Auch das noch: kein Kleingeld für den Parkautomaten

Es folgte der Versuch, mein Parkticket zu bezahlen. Jeder Parkscheinautomat am Klinikum ist mit einem EC-Karten Terminal ausgestattet. Nicht jedoch die neuen Kassenautomaten für den beschrankten Bereich westlich des Hauptgebäudes. Seit Jahren versuche ich, so gut es geht, Bargeld zu vermeiden und trotzdem halte ich für Notfälle ein Fünf-Euro Note im Auto bereit. Aufgrund der langen Wartezeit reichten diese jedoch nicht aus, um meine Parkschulden zu begleichen. Kein Problem, dachte ich mir und suchte den Sparkassen-Automaten im Empfangsbereich des Klinikums auf, woraufhin ich am Eingang vom Sicherheitsdienst mit dem Hinweis gestoppt wurde, dass das Betreten des Klinikums für Besucher nicht mehr zulässig sei.
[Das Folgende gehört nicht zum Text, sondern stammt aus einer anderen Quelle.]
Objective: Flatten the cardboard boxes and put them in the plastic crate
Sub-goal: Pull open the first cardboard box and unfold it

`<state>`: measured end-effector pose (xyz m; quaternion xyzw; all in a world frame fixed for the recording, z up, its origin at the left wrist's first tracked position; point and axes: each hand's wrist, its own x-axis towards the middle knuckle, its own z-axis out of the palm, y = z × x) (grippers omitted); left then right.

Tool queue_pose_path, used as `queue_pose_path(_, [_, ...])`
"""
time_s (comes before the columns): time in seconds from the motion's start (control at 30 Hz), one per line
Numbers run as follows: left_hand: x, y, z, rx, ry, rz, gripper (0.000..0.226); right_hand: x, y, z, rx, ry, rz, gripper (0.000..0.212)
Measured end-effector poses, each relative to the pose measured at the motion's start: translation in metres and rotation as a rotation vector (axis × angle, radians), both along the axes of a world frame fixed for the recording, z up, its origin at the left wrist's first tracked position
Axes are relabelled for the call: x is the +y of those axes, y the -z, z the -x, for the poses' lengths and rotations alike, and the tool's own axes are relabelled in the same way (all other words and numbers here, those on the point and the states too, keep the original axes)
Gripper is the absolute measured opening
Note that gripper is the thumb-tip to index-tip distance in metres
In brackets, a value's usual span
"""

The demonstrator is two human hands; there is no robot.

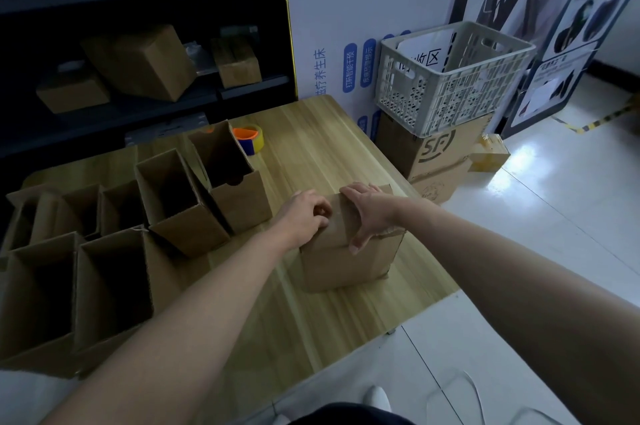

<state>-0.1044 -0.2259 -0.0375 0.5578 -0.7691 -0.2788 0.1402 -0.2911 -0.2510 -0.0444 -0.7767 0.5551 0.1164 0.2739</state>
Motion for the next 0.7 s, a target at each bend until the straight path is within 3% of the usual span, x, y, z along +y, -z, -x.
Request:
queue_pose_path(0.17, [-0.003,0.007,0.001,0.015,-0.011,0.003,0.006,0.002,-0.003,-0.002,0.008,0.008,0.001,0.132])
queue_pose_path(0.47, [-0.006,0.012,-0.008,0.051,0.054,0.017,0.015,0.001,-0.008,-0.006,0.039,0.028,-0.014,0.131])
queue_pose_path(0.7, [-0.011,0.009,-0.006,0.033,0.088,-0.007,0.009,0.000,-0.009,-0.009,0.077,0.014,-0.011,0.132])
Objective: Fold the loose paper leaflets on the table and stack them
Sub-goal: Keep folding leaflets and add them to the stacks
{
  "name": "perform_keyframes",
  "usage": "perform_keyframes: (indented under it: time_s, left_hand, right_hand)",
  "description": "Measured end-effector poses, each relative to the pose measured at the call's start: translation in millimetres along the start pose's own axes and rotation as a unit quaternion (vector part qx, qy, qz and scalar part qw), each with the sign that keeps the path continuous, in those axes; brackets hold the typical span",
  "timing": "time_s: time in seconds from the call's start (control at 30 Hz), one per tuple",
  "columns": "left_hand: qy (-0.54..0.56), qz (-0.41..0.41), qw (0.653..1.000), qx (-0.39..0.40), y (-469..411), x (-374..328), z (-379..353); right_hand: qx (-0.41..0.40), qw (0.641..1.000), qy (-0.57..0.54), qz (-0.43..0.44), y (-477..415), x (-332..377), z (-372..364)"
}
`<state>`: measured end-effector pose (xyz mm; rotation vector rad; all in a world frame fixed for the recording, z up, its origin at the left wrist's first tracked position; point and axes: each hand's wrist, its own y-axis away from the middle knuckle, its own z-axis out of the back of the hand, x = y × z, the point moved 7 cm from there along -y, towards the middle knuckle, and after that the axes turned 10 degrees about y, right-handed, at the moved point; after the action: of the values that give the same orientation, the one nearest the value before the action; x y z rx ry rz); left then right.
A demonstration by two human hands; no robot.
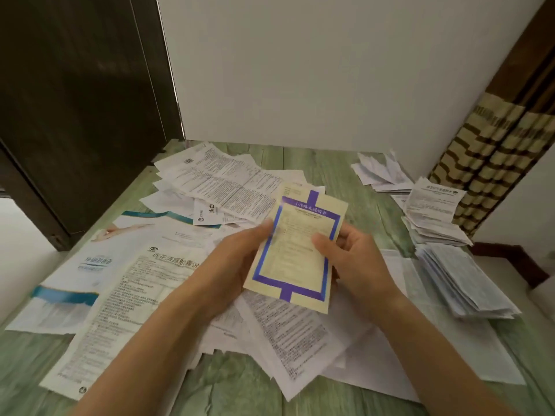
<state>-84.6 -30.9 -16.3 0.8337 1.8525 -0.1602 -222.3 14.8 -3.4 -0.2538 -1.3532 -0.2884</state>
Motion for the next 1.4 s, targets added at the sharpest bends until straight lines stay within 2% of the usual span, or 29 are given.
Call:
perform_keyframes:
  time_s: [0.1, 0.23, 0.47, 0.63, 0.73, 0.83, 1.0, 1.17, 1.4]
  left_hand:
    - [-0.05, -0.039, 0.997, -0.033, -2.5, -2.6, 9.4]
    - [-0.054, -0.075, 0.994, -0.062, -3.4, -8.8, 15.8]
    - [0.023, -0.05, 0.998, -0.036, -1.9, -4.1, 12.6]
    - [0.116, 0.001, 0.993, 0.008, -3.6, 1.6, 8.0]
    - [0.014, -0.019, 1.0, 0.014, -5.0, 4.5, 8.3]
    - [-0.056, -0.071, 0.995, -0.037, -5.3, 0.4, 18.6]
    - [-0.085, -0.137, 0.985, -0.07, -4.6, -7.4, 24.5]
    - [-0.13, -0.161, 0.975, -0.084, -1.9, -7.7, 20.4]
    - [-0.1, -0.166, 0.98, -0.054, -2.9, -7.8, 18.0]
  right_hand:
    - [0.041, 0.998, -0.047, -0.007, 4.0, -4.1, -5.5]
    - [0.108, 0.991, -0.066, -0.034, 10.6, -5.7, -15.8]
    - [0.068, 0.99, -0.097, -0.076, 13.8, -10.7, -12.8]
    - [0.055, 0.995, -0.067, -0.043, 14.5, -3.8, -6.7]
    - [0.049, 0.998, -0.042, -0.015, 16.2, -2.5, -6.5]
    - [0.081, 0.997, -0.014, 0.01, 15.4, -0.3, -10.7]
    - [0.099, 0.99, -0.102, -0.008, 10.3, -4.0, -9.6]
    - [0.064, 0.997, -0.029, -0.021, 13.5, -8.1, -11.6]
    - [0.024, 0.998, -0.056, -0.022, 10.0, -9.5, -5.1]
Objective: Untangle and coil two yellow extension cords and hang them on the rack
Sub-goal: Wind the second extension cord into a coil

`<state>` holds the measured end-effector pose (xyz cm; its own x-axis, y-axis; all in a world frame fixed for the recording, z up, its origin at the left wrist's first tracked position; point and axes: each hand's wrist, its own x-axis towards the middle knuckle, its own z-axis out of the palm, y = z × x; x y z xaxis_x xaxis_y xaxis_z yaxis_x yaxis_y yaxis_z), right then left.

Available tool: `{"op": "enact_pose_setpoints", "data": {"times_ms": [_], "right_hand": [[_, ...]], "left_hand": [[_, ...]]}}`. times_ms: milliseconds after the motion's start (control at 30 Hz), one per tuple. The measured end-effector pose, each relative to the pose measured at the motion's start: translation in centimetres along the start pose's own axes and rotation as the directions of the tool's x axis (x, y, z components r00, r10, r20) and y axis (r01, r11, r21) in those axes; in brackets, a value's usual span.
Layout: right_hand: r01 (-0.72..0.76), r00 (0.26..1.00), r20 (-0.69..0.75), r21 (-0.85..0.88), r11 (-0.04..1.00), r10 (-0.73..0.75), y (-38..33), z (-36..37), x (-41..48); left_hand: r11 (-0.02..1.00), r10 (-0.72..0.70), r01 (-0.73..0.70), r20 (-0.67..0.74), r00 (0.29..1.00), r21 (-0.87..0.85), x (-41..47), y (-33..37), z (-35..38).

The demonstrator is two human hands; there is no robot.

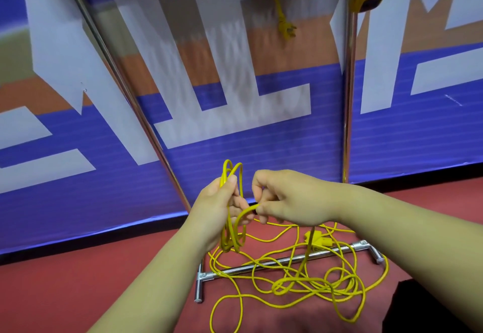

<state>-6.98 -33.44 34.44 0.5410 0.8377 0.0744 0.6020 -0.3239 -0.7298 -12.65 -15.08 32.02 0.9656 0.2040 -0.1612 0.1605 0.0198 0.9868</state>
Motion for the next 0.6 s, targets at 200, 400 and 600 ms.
{"op": "enact_pose_setpoints", "data": {"times_ms": [200, 400, 600], "right_hand": [[-0.003, 0.991, -0.133, 0.025, 1.0, 0.007, 0.5, 0.1, 0.3], [-0.033, 0.976, -0.198, 0.283, 0.958, 0.093, 1.9, -0.7, 0.4], [-0.107, 0.969, -0.13, 0.546, 0.831, 0.211, 3.3, -1.7, -0.1]], "left_hand": [[0.995, -0.009, 0.004, 0.059, 0.998, 0.095, -0.5, 0.4, 0.5], [0.988, 0.033, -0.034, -0.011, 0.999, -0.152, -0.5, 3.3, -0.9], [0.913, -0.017, -0.002, -0.044, 0.999, -0.409, -0.1, 4.3, -4.4]]}}
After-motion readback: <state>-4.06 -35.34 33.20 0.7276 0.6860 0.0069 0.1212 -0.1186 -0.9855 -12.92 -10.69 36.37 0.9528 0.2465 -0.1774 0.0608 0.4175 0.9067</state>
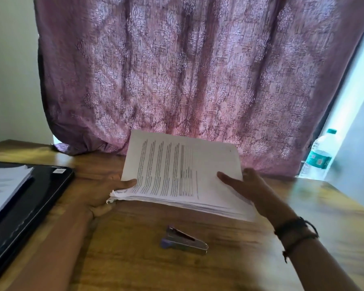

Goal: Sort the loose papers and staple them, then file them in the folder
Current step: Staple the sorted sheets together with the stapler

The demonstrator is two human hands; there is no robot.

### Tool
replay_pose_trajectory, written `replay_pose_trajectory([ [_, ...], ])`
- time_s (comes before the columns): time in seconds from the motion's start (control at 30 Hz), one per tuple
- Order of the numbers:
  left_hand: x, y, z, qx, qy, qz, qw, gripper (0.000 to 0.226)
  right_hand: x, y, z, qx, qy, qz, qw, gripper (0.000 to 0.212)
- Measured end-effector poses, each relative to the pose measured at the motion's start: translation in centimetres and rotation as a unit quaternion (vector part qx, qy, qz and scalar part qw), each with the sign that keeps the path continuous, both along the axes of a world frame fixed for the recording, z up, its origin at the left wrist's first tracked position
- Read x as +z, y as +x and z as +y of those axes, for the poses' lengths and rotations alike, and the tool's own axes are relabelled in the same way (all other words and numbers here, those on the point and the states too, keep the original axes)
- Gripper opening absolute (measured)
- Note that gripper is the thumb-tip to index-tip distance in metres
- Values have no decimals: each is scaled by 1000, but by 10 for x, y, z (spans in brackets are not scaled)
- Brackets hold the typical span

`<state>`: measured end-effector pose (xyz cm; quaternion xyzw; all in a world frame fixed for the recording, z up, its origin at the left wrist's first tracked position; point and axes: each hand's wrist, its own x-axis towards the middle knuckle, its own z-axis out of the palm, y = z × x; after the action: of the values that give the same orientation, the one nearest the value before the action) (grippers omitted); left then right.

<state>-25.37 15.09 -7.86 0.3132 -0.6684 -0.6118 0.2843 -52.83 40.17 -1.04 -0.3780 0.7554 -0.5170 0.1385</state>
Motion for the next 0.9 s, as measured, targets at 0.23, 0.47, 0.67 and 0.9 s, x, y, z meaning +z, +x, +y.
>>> replay_pose_trajectory([
  [0.23,31,-4,44,8,-17,53,998,10,-36,3,29,143,-83,-137,977,43],
  [0.47,32,-18,59,29,-115,136,984,25,-47,19,13,2,-165,105,981,40],
  [0.67,23,-21,71,99,-145,99,979,25,-52,26,7,12,-152,89,984,24],
  [0.9,49,17,83,356,-237,74,901,38,-25,66,-2,113,-201,-155,961,39],
])
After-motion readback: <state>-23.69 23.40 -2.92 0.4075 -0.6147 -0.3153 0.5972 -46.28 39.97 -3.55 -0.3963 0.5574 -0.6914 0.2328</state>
In Sichtweite des Automaten versuchte ich meine Situation zu erklären und wurde dennoch abgewiesen. Zum nächsten Automaten laufen, kam auf Grund der Quarantäne nicht Frage. Letztlich half mir wieder ein Freund aus der misslichen Lage und versorgte mich mit Bargeld.

Andauerndes Warten auf das Ergebnis

Inzwischen habe ich mich an die Situation gewöhnt, warte jedoch seit nach wie vor vergeblich auf ein Ergebnis. Auch der Brief vom Gesundheitsamt wurde bisher nicht zugestellt. Ich bleibe also zu Hause, schaue Nachrichten und nehme jede Push-Benachrichtigung mit Sorge wahr.

Fragen und Zweifel bleiben

Im Ergebnis empfinde ich persönlich, dass Fulda und der Landkreis mit dem Virus völlig überfordert ist und die Organisation der Testung eine Ansteckung sogar noch begünstigt. Ich bin medizinisch ein absoluter Laie und trotzdem kann mir weder das Internet, noch das Gesundheitsamt die minimalistische Durchführungsweise meines "Wangen"-Abstrichs erklären. Viele Fragen bleiben offen und auch, wenn ich bald den ersehnten Anruf erhalten könnte, in dem man mir mitteilt, mein Testergebnis sei negativ, bleibt ein mulmiges Gefühl. In Zeiten von Ausgangssperren spielt aber auch das bald keine Rolle mehr."